HVAC or heating, ventilation, and cooling systems – one of those things that we all bicker about when we don’t have one, but, hardly ever think of when we do. With all the comforts we take for granted in this smart home age, it’s hard to imagine that just a couple short generations ago, HVAC was a luxury reserved for commercial use and only the wealthiest of individuals.   

When you look to the future of the HVAC industry, there are two things on everyone’s mind. From the consumer perspective, automation through smart technology – and from the industry perspective, a republican presidency.

To gain some insight on those topics and more, we asked a group of industry experts…

What’s The Future Of The HVAC Industry?

Here’s what they had to say…

Scott Boose, CEO of Service Experts

“Home comfort systems will be more environmentally friendly as ozone-depleting substances like R22 are phased out by the Environmental Protection Agency by 2020. Systems will be more energy efficient and cost less to run with less sound pollution, and tap alternative energy sources like solar or hybrid. More households will use ENERGY STAR(r)-rated heating and cooling equipment.

More homeowners will also use smart technology like the Nest wi-fi thermostat, which can help reduce consumption – sending alerts to homeowners about usage and maintenance. Future enhancements may identify a potential system failure before it happens and alert the repair company to schedule an inspection, allowing technicians to arrive with knowledge of the problem and the parts to repair it.

Another advancement may be the development of infrared heat sensing in the home to allow zoned heating and cooling by determining which rooms are in use and allowing direct heating and cooling of those rooms.”


Keegan Hodges, Co-owner of Best Home Services

“The HVAC industry will become more commoditized and consumers will have accessibility to perform the entire transaction of purchasing a new A/C unit for their home entirely online. In 10-15 years, customers will be researching different models, efficiency levels, and SEER ratings that will accommodate their needs and application type the best. In addition, consumers will have the ability to perform an energy load calculation of their residence and select the proper size of equipment needed to cool the home efficiently.

Easy to use consumer tools will provide details based upon mathematical formulas to calculate cfm and air flow management for air duct upgrades and replacements; along with plenums if needed.
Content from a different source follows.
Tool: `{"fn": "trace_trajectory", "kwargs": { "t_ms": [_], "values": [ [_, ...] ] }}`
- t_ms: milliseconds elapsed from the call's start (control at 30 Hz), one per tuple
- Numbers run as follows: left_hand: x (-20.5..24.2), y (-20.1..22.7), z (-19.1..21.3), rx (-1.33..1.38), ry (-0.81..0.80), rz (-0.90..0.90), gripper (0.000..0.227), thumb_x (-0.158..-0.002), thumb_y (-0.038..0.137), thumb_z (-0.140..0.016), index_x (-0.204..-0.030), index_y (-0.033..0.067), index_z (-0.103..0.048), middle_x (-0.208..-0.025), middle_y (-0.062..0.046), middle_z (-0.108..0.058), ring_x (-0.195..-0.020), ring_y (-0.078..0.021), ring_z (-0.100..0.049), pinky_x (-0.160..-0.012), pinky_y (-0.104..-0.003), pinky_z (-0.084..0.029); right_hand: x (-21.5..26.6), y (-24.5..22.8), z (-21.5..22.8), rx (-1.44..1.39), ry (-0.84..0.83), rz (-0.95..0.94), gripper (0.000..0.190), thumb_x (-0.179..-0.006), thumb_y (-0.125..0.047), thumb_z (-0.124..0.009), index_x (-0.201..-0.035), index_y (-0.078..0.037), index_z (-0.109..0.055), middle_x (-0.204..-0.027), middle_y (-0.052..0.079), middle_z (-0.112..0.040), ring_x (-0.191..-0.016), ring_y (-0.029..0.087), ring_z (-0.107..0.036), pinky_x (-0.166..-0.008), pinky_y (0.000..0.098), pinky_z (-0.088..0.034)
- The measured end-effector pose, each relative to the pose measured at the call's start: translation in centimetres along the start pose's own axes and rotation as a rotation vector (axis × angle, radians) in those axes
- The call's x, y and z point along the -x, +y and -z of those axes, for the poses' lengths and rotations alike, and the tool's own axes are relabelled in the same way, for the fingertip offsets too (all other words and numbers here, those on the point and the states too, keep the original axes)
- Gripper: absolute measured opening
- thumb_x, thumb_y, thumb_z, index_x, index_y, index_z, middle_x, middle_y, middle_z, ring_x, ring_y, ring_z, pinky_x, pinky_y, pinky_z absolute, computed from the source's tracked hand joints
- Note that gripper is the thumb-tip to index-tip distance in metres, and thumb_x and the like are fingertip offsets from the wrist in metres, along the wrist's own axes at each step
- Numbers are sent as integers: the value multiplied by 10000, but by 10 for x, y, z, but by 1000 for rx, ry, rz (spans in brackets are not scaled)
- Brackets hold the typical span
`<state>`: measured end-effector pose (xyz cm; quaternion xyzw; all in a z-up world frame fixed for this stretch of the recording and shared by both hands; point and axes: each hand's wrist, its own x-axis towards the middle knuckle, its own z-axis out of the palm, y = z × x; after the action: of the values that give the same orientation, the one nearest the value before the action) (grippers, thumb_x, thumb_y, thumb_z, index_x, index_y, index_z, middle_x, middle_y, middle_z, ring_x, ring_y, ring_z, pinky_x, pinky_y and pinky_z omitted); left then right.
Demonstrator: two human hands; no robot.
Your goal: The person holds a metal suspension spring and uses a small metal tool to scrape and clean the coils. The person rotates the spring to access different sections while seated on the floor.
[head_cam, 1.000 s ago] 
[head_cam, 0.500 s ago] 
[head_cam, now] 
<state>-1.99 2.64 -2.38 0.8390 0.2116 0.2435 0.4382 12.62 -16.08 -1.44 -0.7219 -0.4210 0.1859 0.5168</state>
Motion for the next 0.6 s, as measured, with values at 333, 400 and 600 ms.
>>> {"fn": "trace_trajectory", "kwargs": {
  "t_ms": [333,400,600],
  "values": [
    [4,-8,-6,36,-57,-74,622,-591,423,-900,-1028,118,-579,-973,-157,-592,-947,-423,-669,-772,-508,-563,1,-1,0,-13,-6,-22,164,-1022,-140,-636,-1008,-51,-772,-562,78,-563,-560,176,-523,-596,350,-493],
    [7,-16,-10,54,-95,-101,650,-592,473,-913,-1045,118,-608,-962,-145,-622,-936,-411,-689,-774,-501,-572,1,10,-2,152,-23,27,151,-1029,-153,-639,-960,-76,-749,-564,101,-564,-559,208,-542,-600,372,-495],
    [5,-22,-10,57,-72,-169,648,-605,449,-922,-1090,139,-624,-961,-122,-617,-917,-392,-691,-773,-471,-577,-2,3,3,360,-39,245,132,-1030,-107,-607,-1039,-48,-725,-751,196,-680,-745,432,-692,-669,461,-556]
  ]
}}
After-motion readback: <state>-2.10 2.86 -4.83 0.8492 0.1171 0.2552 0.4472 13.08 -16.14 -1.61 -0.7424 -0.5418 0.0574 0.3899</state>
Lastly, the homeowner will be able to schedule their installation or repair around their personal schedule – directly from their sofa.

However, no matter how many strides our industry makes with technology to improve the customer experience, we can never lose site that this is a technical business and a large percentage of people will always value and factor in top notch service when choosing a service provider. In the end, there will always be room in the market for companies that deliver high level, personalized and amazing customer service.”


Mike Brosseit, President & Owner of Top Notch Heating

“Home automation and smarter, more responsive technology will transform the way HVAC contractors do business in the future. We’re already seeing the popularity of products like Wi-Fi thermostats grow, and that will increase exponentially in upcoming years.

Everyone wants to obtain the ultimate in home comfort and organization, and home automation systems make it that much easier by putting the controls right at homeowners’ fingertips. I think we’ll see them become even more advanced than we can imagine right now, with the ability to make precise adjustments based on a homeowner’s preferences without requiring them to do anything.

As these ‘smart home’ systems become more widely available and less expensive, more folks will see them as a standard rather than a luxury. A big part of this is the push toward energy efficiency-the better you can program an HVAC system, the more efficiently it will operate.”


John Splendido, VP & General Manager of R.J. Murray Company

“I see a HVAC world driven by efficiency, safety and technology.

I see manufacturers developing products to meet new federal, state and local codes.

I see new refrigerants and higher efficiencies leading to safer systems with lower global warming potential.

I see homeowners using cellphones to set the temperature and humidity levels for their home.

I see the settings for each room customized to meet each family member’s personal ideal comfort.

I see dealers receiving an automated text message on a tablet that Mr. Smith’s system is running less efficiently.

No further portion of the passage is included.